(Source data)
——————————

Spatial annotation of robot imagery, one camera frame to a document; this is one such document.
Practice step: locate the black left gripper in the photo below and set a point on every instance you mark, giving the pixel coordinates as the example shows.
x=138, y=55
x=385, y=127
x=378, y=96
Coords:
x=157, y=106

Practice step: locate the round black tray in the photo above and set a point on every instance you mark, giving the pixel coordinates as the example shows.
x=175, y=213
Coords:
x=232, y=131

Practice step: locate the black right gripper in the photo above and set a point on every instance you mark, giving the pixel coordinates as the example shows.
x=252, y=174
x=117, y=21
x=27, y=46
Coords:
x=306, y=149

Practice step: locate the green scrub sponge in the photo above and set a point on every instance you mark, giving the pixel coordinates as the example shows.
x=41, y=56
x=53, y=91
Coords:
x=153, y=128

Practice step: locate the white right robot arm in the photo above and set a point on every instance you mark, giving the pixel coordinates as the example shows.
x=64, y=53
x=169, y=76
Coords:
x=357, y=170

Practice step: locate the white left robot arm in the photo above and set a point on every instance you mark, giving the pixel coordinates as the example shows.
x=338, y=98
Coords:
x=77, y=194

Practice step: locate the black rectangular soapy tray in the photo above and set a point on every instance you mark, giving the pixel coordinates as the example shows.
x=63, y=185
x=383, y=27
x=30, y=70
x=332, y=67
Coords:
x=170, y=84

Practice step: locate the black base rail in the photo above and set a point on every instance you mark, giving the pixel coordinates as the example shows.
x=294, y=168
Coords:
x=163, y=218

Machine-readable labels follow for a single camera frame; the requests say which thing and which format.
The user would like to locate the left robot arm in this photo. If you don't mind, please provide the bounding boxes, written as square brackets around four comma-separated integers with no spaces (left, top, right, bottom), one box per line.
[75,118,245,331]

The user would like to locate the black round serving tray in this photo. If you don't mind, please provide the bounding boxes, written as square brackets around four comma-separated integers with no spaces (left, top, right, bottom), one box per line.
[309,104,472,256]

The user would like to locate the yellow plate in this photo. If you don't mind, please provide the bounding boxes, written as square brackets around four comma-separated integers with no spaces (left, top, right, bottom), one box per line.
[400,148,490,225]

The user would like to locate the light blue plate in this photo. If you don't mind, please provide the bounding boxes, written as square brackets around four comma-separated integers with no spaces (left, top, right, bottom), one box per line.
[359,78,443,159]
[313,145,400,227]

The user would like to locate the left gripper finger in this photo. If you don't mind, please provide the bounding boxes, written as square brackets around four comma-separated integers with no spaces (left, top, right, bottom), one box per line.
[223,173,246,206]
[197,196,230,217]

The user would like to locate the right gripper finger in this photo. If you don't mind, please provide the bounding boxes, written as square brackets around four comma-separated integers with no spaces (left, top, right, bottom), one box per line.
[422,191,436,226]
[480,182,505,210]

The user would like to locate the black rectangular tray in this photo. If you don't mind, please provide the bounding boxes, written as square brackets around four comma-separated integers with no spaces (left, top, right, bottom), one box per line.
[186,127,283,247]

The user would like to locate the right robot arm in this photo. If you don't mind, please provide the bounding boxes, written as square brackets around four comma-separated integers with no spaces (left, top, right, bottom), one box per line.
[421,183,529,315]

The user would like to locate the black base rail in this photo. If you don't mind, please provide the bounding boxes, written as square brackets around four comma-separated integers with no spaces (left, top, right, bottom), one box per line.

——————————

# WHAT TO PRODUCE
Wherever the string "camera" appears in the data above, report the whole line.

# EXERCISE RESPONSE
Spatial annotation of robot imagery, one camera frame to a document; this is one such document.
Machine-readable labels follow for a single camera frame; the requests say which thing and which format.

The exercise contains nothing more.